Il était étendu dans une mare humide, ses pattes de derrière et le bas de son dos grossièrement tordus hors de leur position normale, et une déchirure béante lacérait la bande de poils blanc qui descendait le long de son pelage. Tandis que je le prenais dans mes bras pour le ramener à la maison, j’entendais sa respiration sifflante et suffocante, et je le sentais qui luttait. Je me suis dit que je devais lui faire terriblement mal.

Et puis, j’ai senti une sensation de succion familière sur mon lobe. Crado, malgré une telle douleur, soufrant et manifestement à l’article de la mort, essayait de me mâchouiller l’oreille. Je l’ai serré plus fort contre moi, et il a posé sa tête dans le creux de ma main. Puis, il a tourné vers moi son unique œil doré et j’ai entendu le son distinctif d’un ronronnement. Même dans cette douleur absolue, ce sale chat couvert de cicatrices ne demandait qu’un peu d’affection, peut-être qu’un peu de compassion.
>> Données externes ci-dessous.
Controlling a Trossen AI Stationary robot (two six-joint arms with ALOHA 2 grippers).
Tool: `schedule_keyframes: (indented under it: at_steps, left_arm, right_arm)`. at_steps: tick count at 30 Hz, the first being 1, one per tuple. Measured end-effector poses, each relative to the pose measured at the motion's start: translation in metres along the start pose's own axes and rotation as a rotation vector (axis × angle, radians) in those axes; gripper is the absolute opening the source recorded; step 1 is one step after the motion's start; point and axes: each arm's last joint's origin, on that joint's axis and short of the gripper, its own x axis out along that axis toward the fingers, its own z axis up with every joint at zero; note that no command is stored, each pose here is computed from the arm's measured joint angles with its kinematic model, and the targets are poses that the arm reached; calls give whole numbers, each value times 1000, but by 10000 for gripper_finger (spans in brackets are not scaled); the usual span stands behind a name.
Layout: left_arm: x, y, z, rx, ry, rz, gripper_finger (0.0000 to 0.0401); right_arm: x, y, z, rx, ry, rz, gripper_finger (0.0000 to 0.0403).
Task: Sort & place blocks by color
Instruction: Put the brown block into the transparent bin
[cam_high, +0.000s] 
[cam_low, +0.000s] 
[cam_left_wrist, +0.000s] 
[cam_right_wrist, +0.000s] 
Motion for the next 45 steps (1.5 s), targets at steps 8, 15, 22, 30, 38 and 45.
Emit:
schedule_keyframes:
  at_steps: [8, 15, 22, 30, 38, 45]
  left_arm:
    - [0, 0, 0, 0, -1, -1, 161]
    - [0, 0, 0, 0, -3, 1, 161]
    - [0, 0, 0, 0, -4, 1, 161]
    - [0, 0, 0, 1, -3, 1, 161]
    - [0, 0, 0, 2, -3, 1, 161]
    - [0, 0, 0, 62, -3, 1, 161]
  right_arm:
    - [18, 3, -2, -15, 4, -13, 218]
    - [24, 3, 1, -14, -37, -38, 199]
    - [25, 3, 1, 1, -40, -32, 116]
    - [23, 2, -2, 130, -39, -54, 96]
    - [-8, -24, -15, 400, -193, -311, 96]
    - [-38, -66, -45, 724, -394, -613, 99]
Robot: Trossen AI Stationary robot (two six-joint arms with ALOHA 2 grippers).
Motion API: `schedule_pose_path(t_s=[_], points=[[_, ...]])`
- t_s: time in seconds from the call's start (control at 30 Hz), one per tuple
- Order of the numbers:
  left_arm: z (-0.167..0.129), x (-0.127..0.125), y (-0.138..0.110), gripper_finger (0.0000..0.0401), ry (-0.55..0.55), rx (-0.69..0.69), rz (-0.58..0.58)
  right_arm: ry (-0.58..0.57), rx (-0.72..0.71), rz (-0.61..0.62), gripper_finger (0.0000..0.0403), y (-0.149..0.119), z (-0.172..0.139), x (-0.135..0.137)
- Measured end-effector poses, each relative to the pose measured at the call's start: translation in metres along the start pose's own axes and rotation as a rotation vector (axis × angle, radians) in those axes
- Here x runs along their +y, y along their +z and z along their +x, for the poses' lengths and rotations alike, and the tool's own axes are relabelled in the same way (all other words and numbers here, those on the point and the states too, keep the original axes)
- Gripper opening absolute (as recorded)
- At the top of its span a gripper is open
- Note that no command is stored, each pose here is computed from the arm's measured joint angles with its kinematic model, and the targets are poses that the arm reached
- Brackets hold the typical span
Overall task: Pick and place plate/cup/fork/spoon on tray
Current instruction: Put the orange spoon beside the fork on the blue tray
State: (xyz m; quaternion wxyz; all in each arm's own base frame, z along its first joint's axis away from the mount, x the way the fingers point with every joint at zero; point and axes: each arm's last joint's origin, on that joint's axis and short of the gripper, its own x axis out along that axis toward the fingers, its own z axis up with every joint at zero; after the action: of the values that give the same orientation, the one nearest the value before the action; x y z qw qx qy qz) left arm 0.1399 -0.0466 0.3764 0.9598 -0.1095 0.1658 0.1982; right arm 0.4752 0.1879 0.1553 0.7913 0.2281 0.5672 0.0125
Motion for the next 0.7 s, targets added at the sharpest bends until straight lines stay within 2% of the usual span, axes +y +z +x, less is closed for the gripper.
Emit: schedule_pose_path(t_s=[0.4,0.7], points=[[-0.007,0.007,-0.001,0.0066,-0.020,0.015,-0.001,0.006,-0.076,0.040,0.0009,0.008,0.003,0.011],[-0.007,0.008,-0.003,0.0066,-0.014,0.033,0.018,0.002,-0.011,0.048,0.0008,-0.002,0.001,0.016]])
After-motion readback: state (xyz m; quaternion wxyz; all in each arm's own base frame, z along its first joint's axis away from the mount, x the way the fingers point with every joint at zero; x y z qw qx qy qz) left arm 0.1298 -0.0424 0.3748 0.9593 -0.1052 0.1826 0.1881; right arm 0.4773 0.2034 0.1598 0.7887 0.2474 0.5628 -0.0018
À ce moment, je me suis dit que Crado était la créature la plus belle, la plus aimante que j’avais jamais vue. À aucun moment il n’a essayé de me mordre ou de me griffer, ni de s’échapper ou de se débattre de quelque manière que ce soit. Crado m’a simplement regardé, me faisant totalement confiance pour alléger ses souffrances.